Rarely will someone provide the kind of care that the primary family caregiver can give a loved one, but many people can do some of the chores. To clarify the roles, think of yourself as the carer, the one who emotionally cares for (loves) the person who needs you, and the primary caregiver. Others who are hired or recruited as volunteers are caregivers or helpers, filling assigned tasks.
ALS in a Small Town: Problems and Solutions, MDA/ALS Newsmagazine, February 2007
A New Life with ALS: Denial ... Don’t Deny Yourself Support, MDA/ALS Newsmagazine, November 2003
Caregivers: Say ‘Yes’ to Offers of Help, MDA/ALS Newsmagazine, August 2002
Home health care agencies provide trained people to assist with daily care in the home. The number of hours these aides work depends on the family’s budget, insurance coverage and preferences — it can range from around-the-clock shifts to a few hours a week.
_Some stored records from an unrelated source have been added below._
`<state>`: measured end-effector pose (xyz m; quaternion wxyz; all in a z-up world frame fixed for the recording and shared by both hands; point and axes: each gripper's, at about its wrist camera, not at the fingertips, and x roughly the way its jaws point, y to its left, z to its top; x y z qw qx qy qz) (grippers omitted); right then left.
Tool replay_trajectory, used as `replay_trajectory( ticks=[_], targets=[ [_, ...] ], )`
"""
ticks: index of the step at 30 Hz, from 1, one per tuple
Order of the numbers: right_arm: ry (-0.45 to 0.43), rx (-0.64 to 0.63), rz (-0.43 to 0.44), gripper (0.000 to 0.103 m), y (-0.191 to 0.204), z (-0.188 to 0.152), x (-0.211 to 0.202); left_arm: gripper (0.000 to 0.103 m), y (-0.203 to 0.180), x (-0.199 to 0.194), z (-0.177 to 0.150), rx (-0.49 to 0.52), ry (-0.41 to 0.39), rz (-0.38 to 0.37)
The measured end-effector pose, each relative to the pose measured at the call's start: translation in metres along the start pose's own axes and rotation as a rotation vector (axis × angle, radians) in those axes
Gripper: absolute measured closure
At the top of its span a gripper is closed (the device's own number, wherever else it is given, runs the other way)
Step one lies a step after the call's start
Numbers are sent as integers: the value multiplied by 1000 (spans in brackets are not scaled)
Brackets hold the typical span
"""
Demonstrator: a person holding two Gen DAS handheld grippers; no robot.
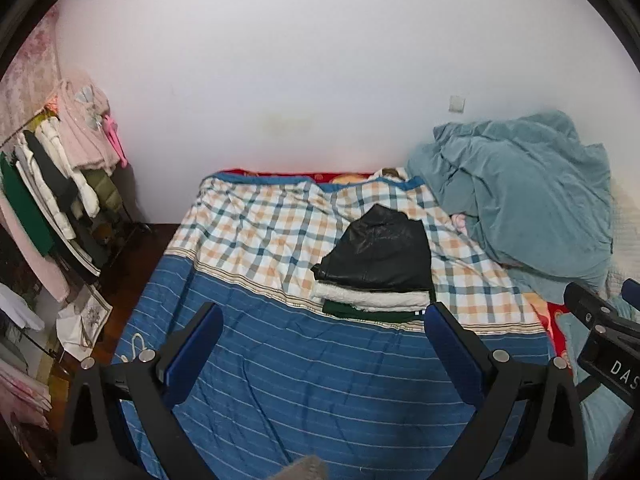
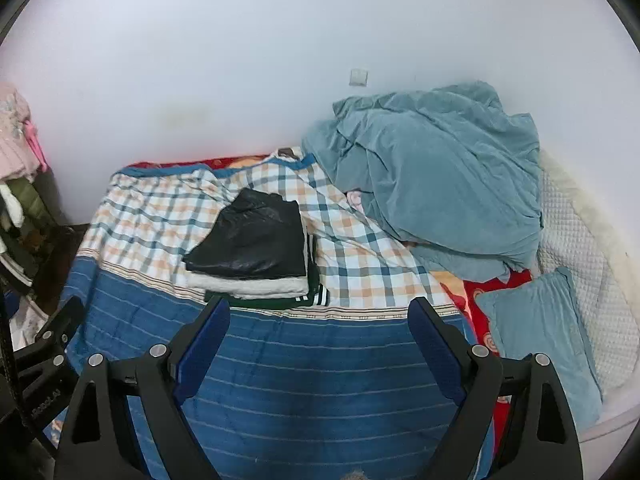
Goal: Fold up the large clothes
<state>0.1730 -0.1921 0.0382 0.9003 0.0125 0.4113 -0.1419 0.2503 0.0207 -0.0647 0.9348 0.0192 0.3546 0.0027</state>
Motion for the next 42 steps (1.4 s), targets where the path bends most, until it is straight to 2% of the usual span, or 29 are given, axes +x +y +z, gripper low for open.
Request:
replay_trajectory(
  ticks=[8, 17, 25, 42],
  targets=[
    [-75, 3, 2, 11, -15, -19, -101, 0, 1, -59, -9, 5, -41, -23],
    [-113, 13, -5, 7, -31, -47, -166, 0, 7, -99, -22, -6, -87, -14],
    [-125, 0, 16, 5, -36, -60, -180, 0, 6, -111, -31, 2, -102, -10],
    [-158, -28, 31, 4, -38, -59, -189, 0, 5, -125, -41, -11, -109, -13]
  ],
)
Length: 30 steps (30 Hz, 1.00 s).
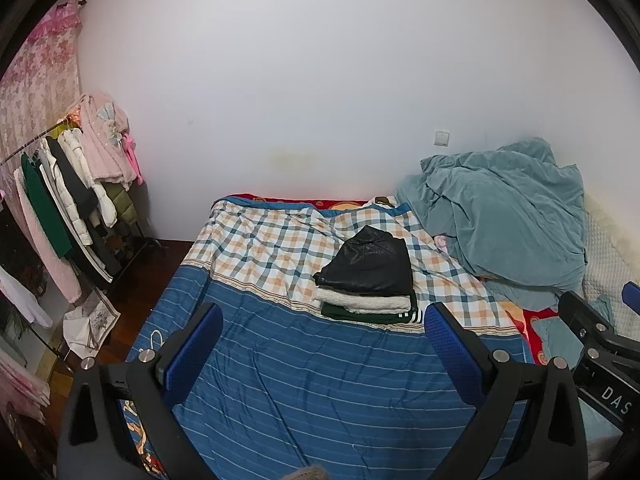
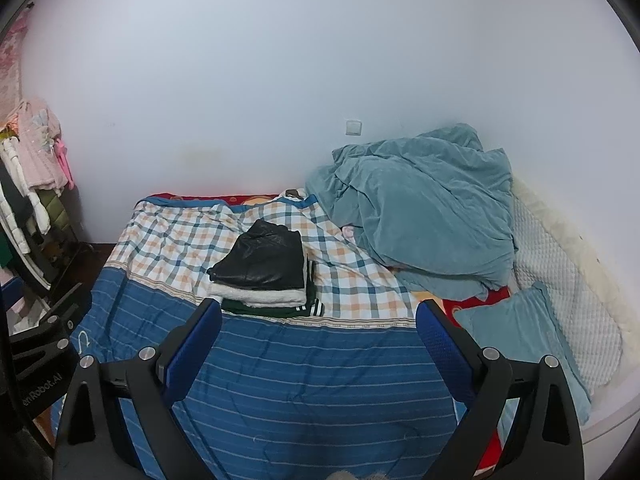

“Unless you take time, attention and determination to refill your cup, you will not be able to give your loved one a drink from your cup. Unless you keep your cup at least partially full, you will be unable to offer much of anything to anyone. You are well worth the effort.”
“The trick to finding answers is simple: Ask. People who accept the view that there are no answers will find no answers.”
“Once or twice a week I would have my caregiver come from noon until 9 p.m., when [my husband] was put to bed, so that I could get out and have some ‘me’ time. I would take my kids and do something special with them, or even just go to a movie and chill out. Selfish? Sure, but no one else was taking care of me so I had to do it. It also gave me morning time with [my husband] without a caregiver in the house on those days, when we would move at a much slower pace.”
“I’m 24/7/52 for my wife. Cooking the meals, shopping, doing the laundry. I can’t leave the house for five minutes without getting someone in. And it can’t just be a friendly neighbor — it has to be someone who has done the (ventilator) training course.”
— “No Regrets for a Life Less Ordinary,” Dominion Post, Wellington, New Zealand, Sept. 1, 2005
“The nurse was extremely nice. She would come out and talk to my parents, just general conversation. She was only there to perform routine blood tests, take vital signs and such, but she spent much more time being a friend.”
Home health agencies usually are Medicare-certified, meaning they meet federal minimum requirements for patient care and management and therefore can provide Medicare- and Medicaid-covered home health services. These agencies provide skilled services from nurses and closely control what their employees may and may not do, meaning that in some instances they only may be allowed to provide medical-related services for the patient.
Staffing and private-duty agencies generally provide nursing services. Most states don’t require these agencies to be licensed or meet regulatory requirements.
Homemaker and home care aide agencies offer less skilled care, such as meal preparation, bathing, dressing and housekeeping. Personnel are assigned according to the needs and wishes of each client. Some states require these agencies to be licensed and meet minimum standards established by the state.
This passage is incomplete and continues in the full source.